As the vast congregation streamed away from the chapel, many of the old members of it said they had heard many wonderful sermons in that chapel from great preachers, but nothing like that. Many said they had no idea that Thorsby had so much in him; and all admitted that at all events he had discovered a new and amazing talent in himself, and would, if he held on, be truly a burning and a shining light. The ascent of such a brilliant meteor into the religious horizon of Methodism produced immediately numerous calls to visit other towns—Sheffield, Manchester, Leeds, &c. &c.,—and everywhere the same enthusiasm was excited by Thorsby’s addresses. He might have gone from town to town on a triumphal round of religious service; much time he was, in a measure, obliged to devote to such engagements, and well was it for him that he had a man like Thomas Barnsdale to attend to his business affairs. For some months Thorsby continued to astonish and electrify the public by his impassioned discourses. Fair Manor expressed a quiet hope that it would continue. Woodburn Grange was in a condition of mind fit subject for metaphysical plumblines to explore, half astonished and half acquiescent in the strange phenomenon. Letty, with tears and smiles, when there, continued to say, “Anything, anything, so that Harry continues as steady and kind as now.”

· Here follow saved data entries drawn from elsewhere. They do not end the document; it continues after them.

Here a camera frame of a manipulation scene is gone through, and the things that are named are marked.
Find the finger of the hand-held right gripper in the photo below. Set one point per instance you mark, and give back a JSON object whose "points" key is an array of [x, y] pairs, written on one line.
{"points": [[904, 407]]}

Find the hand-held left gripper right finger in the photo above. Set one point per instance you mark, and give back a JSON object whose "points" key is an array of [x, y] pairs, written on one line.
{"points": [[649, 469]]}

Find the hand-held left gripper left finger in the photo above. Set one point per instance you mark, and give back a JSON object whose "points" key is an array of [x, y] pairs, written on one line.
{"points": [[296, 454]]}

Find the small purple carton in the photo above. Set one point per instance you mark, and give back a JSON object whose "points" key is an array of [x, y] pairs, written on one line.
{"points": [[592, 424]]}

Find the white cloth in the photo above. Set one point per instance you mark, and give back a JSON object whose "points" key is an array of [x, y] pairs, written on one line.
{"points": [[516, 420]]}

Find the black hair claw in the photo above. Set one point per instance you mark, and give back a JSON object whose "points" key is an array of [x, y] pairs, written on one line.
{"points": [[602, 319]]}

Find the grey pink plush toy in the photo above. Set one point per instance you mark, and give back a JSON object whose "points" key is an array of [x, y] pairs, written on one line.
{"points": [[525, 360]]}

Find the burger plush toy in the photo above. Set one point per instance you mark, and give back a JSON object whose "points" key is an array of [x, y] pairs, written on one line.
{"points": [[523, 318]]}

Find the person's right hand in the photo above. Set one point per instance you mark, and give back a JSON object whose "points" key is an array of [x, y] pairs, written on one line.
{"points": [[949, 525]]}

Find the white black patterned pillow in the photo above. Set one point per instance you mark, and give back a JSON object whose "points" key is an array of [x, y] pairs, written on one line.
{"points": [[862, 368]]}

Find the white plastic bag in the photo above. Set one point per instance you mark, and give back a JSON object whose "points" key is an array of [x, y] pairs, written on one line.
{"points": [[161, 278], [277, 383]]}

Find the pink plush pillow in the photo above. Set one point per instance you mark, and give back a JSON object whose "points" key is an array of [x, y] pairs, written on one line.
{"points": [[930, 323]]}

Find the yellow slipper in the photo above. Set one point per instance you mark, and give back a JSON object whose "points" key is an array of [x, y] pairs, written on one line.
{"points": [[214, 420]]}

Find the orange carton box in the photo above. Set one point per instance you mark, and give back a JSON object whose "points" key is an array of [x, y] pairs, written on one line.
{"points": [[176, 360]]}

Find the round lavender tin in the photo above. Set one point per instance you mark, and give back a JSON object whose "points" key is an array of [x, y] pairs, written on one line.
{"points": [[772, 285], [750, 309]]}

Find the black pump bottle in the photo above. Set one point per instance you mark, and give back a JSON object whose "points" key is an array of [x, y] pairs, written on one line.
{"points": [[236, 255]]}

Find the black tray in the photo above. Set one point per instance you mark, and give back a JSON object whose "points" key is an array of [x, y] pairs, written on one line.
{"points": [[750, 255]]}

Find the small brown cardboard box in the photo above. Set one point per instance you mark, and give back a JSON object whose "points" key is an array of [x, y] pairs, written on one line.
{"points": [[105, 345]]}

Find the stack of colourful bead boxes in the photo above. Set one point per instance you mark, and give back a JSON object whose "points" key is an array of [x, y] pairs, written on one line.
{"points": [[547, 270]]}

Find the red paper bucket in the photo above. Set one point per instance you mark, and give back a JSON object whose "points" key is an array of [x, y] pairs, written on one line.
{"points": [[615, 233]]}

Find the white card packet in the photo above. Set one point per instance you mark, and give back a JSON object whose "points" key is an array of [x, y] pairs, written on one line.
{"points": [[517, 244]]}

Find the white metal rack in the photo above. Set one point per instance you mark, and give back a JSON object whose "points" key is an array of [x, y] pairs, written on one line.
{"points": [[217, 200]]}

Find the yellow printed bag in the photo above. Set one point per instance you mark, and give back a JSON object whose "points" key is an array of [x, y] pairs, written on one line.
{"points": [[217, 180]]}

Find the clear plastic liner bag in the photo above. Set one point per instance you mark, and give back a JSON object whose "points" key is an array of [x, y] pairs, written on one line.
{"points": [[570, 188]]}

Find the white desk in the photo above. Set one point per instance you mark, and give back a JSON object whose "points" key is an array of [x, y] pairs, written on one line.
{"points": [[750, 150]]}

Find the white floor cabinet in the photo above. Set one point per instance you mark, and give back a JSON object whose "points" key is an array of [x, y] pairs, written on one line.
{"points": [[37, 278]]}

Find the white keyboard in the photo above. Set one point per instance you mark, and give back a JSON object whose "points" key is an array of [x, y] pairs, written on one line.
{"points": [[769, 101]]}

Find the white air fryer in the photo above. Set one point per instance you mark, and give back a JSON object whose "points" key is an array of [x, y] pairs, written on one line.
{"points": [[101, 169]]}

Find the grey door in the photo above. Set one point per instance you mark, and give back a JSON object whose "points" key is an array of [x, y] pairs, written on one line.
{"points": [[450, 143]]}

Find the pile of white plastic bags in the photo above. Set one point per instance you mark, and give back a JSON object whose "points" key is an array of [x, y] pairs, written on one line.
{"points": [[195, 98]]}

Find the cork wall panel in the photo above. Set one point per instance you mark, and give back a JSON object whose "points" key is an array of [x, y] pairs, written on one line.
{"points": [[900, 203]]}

Betty Trapps alone expressed no enthusiasm, and avowed no faith in this grand metamorphosis. She had heard Mr. Thorsby, she said, at Hillmartin Chapel. It was very fine what he said, but then she knew that he awlis could talk finely, even when he made so many “skits” on the Methodists. For her part she looked on this as a judgment on him for his fleering at good people so often. She and Sukey Priddo had seen something that satisfied them.